The massacre of more than 20 children and six adults in Newtown shook public opinion. As a result, nine in 10 Americans support background checks for gun sales. However, the bill was defeated when it did not achieve the 60 votes needed to prevent a filibuster by more than a dozen Republican senators.
This was the triumph of a campaign of lies launched by the National Rifle Association (NRA) to defeat a watered-down bipartisan version of the original bill that was negotiated by two moderate senators.
Some lawmakers repeated the usual hypocrisy that is expressed in these cases, that the bill does nothing about the criminals and that there are already enough laws on the books. These lawmakers are the same ones who on purpose weaken the federal agencies in charge of enforcing these laws. Yesterday, not even the tepid measure clarifying arms-trafficking laws passed.

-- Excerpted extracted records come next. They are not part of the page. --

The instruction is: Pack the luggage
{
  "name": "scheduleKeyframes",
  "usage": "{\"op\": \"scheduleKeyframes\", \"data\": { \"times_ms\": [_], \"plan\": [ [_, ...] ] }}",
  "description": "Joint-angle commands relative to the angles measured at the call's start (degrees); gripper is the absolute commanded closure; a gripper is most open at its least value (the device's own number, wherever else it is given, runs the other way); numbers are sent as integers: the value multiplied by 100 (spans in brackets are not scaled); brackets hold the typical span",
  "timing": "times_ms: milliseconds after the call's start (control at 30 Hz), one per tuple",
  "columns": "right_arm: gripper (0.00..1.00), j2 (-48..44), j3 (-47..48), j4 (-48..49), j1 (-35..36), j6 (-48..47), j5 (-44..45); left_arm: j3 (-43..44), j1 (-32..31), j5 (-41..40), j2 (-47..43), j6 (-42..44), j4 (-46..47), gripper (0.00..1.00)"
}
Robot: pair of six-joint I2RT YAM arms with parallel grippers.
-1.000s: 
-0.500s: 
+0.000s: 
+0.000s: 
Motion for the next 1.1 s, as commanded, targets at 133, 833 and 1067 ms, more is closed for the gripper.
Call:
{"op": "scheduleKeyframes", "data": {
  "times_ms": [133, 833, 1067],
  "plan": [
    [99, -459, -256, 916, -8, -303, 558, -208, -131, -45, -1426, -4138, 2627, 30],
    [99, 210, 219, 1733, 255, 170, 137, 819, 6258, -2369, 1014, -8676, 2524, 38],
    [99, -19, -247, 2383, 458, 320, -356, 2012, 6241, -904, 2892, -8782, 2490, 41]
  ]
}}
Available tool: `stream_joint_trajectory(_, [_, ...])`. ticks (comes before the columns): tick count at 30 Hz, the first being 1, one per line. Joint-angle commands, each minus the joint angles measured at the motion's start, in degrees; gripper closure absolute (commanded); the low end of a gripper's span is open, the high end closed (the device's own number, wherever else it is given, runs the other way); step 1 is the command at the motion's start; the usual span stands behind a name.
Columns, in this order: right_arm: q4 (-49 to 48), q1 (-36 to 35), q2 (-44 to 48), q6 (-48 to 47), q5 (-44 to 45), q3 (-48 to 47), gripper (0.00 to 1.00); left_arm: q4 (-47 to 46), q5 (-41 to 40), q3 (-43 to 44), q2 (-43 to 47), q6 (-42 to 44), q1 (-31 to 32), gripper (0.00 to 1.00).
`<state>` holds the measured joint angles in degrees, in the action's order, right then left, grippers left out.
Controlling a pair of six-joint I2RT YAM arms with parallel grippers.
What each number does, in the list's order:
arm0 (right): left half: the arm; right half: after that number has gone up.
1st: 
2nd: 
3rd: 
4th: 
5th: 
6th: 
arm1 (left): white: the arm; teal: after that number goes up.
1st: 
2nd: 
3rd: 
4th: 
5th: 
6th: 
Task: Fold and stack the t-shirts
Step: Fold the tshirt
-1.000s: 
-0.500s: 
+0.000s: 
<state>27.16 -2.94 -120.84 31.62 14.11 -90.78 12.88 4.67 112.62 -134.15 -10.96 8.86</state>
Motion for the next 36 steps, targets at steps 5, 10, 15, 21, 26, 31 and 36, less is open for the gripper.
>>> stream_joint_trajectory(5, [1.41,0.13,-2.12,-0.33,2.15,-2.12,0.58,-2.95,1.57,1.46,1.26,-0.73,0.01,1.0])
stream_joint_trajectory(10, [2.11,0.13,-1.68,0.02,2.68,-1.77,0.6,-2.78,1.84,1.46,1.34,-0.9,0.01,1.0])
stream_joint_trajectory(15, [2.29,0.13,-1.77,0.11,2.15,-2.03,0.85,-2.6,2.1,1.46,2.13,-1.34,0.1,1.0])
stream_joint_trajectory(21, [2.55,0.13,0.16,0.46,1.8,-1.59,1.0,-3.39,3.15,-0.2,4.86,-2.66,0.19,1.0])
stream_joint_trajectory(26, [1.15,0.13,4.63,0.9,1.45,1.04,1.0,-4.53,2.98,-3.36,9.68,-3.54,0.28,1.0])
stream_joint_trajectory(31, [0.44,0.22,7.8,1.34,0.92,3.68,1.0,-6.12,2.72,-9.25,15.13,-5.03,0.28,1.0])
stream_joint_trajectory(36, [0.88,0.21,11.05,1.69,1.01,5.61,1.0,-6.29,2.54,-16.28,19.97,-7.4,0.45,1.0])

Firearms have always been a thorny subject that divides the country according to geography and demographics. The horror at Sandy Hook Elementary shook civic consciousness when a young man with mental issues used a semiautomatic weapon to cause the deaths of children.
This incident was enough to transform public opinion even four months after the murders. It is shameful that our representatives haven’t reflected this shift. It is outrageous for lawmakers to be more afraid of the NRA’s political muscle than of disappointing their constituents; that they accepted the lies of lobbyists instead of confronting them with the truth.
We can ask ourselves if Sandy Hook was not enough to bring a pinch of common sense to the issue of firearms: How many more dozens of children must get killed before we can achieve a reasonable change?